I am in Minnesota, although I’m not sure if the state matters.
Hopaulius
Aug 19 2014 at 11:13pm
This past winter I had a scheduled physical with my small town US doctor. He found a suspicious mole and told me that in times past he would have just removed it and sent it for biopsy. Now, due to changes in the law under Obamacare, he cannot bill for any procedure not covered by the scheduled appointment. So I made the second appointment, he removed the mole, and it turned out to be cancerous. The mole removal also removed the cancer. I don’t know whether he would have been reimbursed if I had suffered a heart attack during the physical. Probably not.
RebeccaJ.
Aug 20 2014 at 1:43pm
I have seen that at two different doctors’ offices here in Illinois. What’s more, at my well-patient visit last year, the doctor did not allow me to bring up a problem that I wanted to talk to him about. He said I needed to make another appointment to talk about it. I thought it particular irksome that after he said that and I shut up, he asked me whether I had any other questions as he led me out the door.

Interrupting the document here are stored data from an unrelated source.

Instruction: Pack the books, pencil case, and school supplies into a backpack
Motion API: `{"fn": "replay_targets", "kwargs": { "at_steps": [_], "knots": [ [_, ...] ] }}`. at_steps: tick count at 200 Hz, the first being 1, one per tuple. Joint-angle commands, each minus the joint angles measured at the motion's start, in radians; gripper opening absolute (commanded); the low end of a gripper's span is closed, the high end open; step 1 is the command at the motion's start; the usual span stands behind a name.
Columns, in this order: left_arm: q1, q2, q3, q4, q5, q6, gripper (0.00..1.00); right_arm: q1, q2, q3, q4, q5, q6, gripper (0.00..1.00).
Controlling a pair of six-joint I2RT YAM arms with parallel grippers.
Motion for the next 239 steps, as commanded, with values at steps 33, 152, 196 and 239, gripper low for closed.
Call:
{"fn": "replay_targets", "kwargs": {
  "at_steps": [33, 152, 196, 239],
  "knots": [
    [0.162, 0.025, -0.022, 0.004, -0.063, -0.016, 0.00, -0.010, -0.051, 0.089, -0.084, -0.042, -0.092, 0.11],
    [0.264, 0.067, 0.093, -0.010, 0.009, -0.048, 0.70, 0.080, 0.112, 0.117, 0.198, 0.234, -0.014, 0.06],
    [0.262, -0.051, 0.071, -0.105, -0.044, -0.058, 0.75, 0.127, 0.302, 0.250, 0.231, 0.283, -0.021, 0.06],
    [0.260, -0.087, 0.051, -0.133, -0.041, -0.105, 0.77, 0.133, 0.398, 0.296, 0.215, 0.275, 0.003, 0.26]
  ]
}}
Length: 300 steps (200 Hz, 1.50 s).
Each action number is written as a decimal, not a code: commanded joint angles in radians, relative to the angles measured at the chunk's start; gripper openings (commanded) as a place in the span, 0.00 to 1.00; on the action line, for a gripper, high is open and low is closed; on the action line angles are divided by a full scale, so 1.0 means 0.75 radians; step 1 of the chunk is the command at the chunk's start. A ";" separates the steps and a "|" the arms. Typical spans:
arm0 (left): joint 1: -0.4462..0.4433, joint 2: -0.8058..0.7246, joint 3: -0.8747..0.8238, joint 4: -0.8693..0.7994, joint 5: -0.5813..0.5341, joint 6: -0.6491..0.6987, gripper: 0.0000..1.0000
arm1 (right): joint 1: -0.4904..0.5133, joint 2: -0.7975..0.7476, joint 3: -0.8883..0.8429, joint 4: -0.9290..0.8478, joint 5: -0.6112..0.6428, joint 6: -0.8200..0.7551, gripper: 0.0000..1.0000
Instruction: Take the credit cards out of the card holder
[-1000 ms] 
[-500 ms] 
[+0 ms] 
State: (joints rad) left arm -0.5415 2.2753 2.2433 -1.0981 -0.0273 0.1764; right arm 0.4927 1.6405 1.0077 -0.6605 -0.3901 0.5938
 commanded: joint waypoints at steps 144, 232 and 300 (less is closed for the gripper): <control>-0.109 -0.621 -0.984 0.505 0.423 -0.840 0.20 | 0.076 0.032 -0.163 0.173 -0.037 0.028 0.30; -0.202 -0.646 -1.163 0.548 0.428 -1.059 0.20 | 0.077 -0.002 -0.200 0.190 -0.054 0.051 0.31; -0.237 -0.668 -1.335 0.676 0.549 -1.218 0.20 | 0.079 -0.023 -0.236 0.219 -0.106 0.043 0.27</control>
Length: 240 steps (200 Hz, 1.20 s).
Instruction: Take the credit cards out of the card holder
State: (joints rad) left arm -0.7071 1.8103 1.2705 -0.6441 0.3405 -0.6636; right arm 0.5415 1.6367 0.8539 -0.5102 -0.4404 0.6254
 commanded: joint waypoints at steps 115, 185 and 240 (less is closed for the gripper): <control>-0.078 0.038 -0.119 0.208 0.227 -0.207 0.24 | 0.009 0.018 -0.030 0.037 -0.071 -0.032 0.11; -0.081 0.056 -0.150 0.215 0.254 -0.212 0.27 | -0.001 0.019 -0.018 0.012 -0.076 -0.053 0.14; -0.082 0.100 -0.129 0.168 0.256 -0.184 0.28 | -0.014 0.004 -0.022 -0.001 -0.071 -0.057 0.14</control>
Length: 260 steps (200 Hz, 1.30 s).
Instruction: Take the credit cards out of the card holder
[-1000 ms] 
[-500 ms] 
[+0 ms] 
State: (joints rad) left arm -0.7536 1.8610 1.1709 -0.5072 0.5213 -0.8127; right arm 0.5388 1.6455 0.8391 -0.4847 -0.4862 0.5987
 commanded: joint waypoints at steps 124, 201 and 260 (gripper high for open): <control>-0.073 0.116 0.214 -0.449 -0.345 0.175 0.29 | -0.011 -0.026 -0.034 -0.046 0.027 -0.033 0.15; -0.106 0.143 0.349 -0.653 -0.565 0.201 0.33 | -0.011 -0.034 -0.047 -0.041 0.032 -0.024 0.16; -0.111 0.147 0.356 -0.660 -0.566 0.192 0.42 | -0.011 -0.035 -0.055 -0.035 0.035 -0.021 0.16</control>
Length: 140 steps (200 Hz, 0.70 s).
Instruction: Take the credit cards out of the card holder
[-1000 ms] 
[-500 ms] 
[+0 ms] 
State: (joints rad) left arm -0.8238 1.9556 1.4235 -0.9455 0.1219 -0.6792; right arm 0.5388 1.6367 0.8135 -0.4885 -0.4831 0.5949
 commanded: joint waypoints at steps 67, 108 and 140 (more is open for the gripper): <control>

I agree with you. I think it has to do with the way they have to code for their insurance reimbursements. But it’s a terrible waste of my time. I didn’t bother to make that second appointment.
Thomas Boyle
Aug 22 2014 at 8:30am
I too have seen this happen in the US, both with a general practitioner, and a dermatologist.
One doctor dithered for a bit, then decided to deal with two issues in one visit. From his dithering, I deduced that he was trying to decide if he could get away with billing for two separate visits on the same day. But, perhaps it was something else.
Pierre
Aug 22 2014 at 2:40pm
One problem per visit, and, if you’re in B.C., there is a government mandated maximum number of patients that can be seen per day. I haven’t personally seen the one problem per visit sign, or had any problems with my family doctor along those lines, but I have tried to go to a clinic and found it closed because the clinic had served “too many” people that day.
Pierre
Peter Drake
Aug 23 2014 at 4:02pm
It’s not easy creating a system with separate payee and consumer. My experience of the Canadian system is that there is generally less paperwork, but there are wrinkles that can incentivize inefficiency.
My doctor works under a program where the entire practice (12+ doctors) is paid a base rate per patient (based on health profile). As long as she isn’t running late on her appointments she is happy to deal with secondary issues. In healthcare the earlier that problems are identified the better the outcomes, generally.